Charlie and Dorian were perhaps the most interesting of the film’s secondary characters, and each brought something different to the table. Charlie was comic relief, but his moments of humour were well-used and injected some light-heartedness into a film that definitely needed it. His moment in the stairwell was hilarious, and went a long way to making the first on-screen introduction of the whitespikes – the film’s alien antagonists – much more memorable. Dorian, the other African-American character, was much more serious, and there’s something relatable in the story of a terminally ill man wanting to choose his own time and method of dying.
The very intense, loud musical score feels like typical action movie fare – until it comes to moments of near-silence, which are expertly used to create tension at key moments. The soundtrack made neat use of The Waitresses’ 1982 Christmas hit Christmas Wrapping right at the beginning, and I guess we could argue that The Tomorrow War’s Christmas-themed opening qualifies it – along with Die Hard – as a Christmas film! Speaking of the film’s opening moments, was that supposed to be Scotland playing in the World Cup Final?! Someone’s being incredibly optimistic if that’s the case… sorry, Scotland!
Any story about war is going to come with political themes, and The Tomorrow War is no different. In Dan’s draft, for example, we see criticisms of the way the United States handles its own military draft, and in the technology implanted in his arm we see fears about how technology and our personal data are used and tracked.
The film had one very strange tonal moment. After returning to the present day from his tour of duty, Dan – and by extension the film – treats what happened as a defeat. Despite the fact that he saved the toxin, which was his objective in his final hours in the future, everything in the minutes afterward is set up to feel as though he was too late, or that it didn’t matter with the jump-link being offline. But anyone who’s ever seen a time travel story can tell you that going back in time opens up new possibilities; even Muri knew this, as among her last words to Dan were to “make sure this war never happens.” The only way he could do that was by producing the toxin and using it in the present day (or else storing it in time for the invasion).

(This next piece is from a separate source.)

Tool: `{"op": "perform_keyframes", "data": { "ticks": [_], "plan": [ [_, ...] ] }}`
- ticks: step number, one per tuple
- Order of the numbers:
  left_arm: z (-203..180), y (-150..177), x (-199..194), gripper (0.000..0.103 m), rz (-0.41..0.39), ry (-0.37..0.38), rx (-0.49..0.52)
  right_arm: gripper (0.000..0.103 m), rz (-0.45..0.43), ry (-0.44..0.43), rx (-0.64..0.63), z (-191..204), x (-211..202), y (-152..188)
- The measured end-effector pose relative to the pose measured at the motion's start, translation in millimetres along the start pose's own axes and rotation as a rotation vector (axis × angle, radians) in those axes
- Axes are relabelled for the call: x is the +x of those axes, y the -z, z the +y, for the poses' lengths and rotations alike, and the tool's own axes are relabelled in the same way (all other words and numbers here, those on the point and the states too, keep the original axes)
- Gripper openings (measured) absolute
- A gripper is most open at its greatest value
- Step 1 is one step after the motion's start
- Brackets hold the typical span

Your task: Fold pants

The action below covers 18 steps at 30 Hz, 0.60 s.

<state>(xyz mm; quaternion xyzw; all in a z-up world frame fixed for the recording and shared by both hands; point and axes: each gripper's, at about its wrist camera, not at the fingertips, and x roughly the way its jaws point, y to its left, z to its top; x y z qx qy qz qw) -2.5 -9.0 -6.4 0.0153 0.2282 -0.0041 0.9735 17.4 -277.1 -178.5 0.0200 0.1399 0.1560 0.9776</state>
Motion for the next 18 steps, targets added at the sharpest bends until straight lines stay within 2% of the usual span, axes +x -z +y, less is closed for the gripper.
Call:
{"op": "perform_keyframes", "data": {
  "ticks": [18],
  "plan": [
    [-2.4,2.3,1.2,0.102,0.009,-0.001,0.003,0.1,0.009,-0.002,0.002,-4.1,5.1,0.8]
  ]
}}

This sequence chips away at the film’s premise and exposes one of the major flaws in time travel narratives in general. I can believe, for the sake of the story, that the future scientists were only able to create one functioning wormhole, tethered to their present and our modern day. But it seems as though there were better ways to use it than recruiting everyday people to be footsoldiers – like giving the people of Earth advance warning so they could do everything in their power to prepare for or even prevent the invasion. This is what Dan and his team scramble to do at the film’s climax, but it really does begin to stretch credulity to think that they’re the first and only people to put the pretty basic pieces of this puzzle together and figure out what happened.
It takes Dan and his wife all of five minutes to figure out that “they were already here” – a theme present in alien invasion stories going all the way back to The War of the Worlds at the end of the 19th Century. You’d have thought that someone else might’ve come to that realisation sooner! The Tomorrow War gives this old premise a modern twist by involving climate change, and we could entertain the argument that the entire film is thus an analogy for the dangers in unchecked and unsolved anthropogenic climate change. In the film’s story, the aliens were buried in Siberian ice, and the melting ice set them free. Out here in the real world, the consequences of man-made climate change may not be quite so gory and extreme, but are nevertheless dangerous.
We can definitely expect to see more of these kinds of climate change stories in future, I think. A Song of Ice and Fire, upon which the television series Game of Thrones was based, is likewise a climate change analogy according to its author, and these kinds of stories can be powerful. I’ve spoken on a number of occasions about how the Star Trek franchise uses its sci-fi lens to look at real-world issues, and while climate change was not exactly front-and-centre in The Tomorrow War, it was present, and the film was better for the inclusion of this theme.
There were two twists in the narrative of The Tomorrow War, but both were rather pedestrian and easy enough to figure out ahead of time. The first is that the character who speaks to Dan on the radio immediately upon his arrival in the warzone was Muri, and the film didn’t succeed in any way at concealing that. Perhaps it didn’t want to, but the fact that it seemed obvious for much of the preceding twenty minutes made the ultimate reveal of Muri’s identity at the military base far less impactful; we as the audience knew well before Dan did.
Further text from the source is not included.